Avendone la possibilità, rinascereste in questa precisa epoca o c’è un particolare decennio che considerate più vicino al vostro personale approccio artistico?
«A livello musicale ci sarebbe piaciuto nascere anche un pelino prima, vivere a cavallo tra gli anni ’60 e ’70, non per un discorso di genere musicale, bensì di spirito con il quale ci si approccia a questa forma nobile d’arte. Ogni generazione ha la propria colonna sonora, quello di cui molti artisti soffrono oggi è la mancanza di curiosità e di cura da parte di chi ascolta, si vive un po’ troppo il momento».
Per concludere, qual è l’insegnamento più grande che sentite di aver appreso da tutti questi anni di attività e gavetta?
Marcello: «A me ha insegnato innanzitutto a cantare, non ho mai preso lezioni, i Blugrana sono stati la mia scuola, in più mi hanno permesso di dare una colonna sonora ai miei pensieri e ai miei testi, aspetto che per me ha un valore infinito».
Biagio: «Ho imparato a saper resistere e insistere su determinate cose che pensavo fossero giuste, a portare avanti determinate idee, a correre il rischio, tutto finalizzato allo scopo di cercare di regalare emozioni alle persone».

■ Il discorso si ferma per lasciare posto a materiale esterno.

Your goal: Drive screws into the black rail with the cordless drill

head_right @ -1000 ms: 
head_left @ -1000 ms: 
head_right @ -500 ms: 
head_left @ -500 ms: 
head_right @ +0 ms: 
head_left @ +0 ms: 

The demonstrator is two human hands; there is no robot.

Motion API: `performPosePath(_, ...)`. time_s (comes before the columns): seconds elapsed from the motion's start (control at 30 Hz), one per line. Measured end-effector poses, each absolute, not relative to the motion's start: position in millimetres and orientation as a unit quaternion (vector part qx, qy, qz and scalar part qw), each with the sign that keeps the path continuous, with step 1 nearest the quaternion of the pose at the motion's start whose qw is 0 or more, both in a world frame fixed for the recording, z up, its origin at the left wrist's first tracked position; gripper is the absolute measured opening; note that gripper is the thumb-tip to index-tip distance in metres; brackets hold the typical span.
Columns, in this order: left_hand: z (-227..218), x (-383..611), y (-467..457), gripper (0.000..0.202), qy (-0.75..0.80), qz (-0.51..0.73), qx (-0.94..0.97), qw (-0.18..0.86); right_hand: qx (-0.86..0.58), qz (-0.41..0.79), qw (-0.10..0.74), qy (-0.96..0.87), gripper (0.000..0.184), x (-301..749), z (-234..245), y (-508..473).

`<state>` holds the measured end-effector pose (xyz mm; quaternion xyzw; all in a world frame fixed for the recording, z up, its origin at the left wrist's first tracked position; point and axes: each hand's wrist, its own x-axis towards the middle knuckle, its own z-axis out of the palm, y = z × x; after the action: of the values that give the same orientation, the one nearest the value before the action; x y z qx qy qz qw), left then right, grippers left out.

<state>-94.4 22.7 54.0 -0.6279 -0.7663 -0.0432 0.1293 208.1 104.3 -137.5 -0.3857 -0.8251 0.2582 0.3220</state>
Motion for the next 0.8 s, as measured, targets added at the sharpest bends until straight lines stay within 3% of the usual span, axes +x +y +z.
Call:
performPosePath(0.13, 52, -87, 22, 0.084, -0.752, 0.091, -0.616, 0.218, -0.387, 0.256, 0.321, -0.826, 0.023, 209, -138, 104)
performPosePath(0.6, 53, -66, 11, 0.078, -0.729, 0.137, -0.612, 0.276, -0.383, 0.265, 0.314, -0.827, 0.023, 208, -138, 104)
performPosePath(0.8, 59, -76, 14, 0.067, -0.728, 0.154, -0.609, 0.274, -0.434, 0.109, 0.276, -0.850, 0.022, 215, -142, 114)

Matteo: «Personalmente mi è servito riuscire a comprendere che il mio strumento si può suonare in modi differenti, anche andando a sottrarre, facendo sentire le vibrazioni della chitarra anche quando non è presente, dosandone il suono e il suo utilizzo, in modo da venir fuori al momento opportuno».
Marco: «La musica mi ha insegnato l’arte della perseveranza, nel corso della mia carriera ho suonato in tanti gruppi, più volte ho pensato di mollare, perché non sempre è tutto rose e fiori, ma la passione è sempre stata più forte di ogni singola criticità».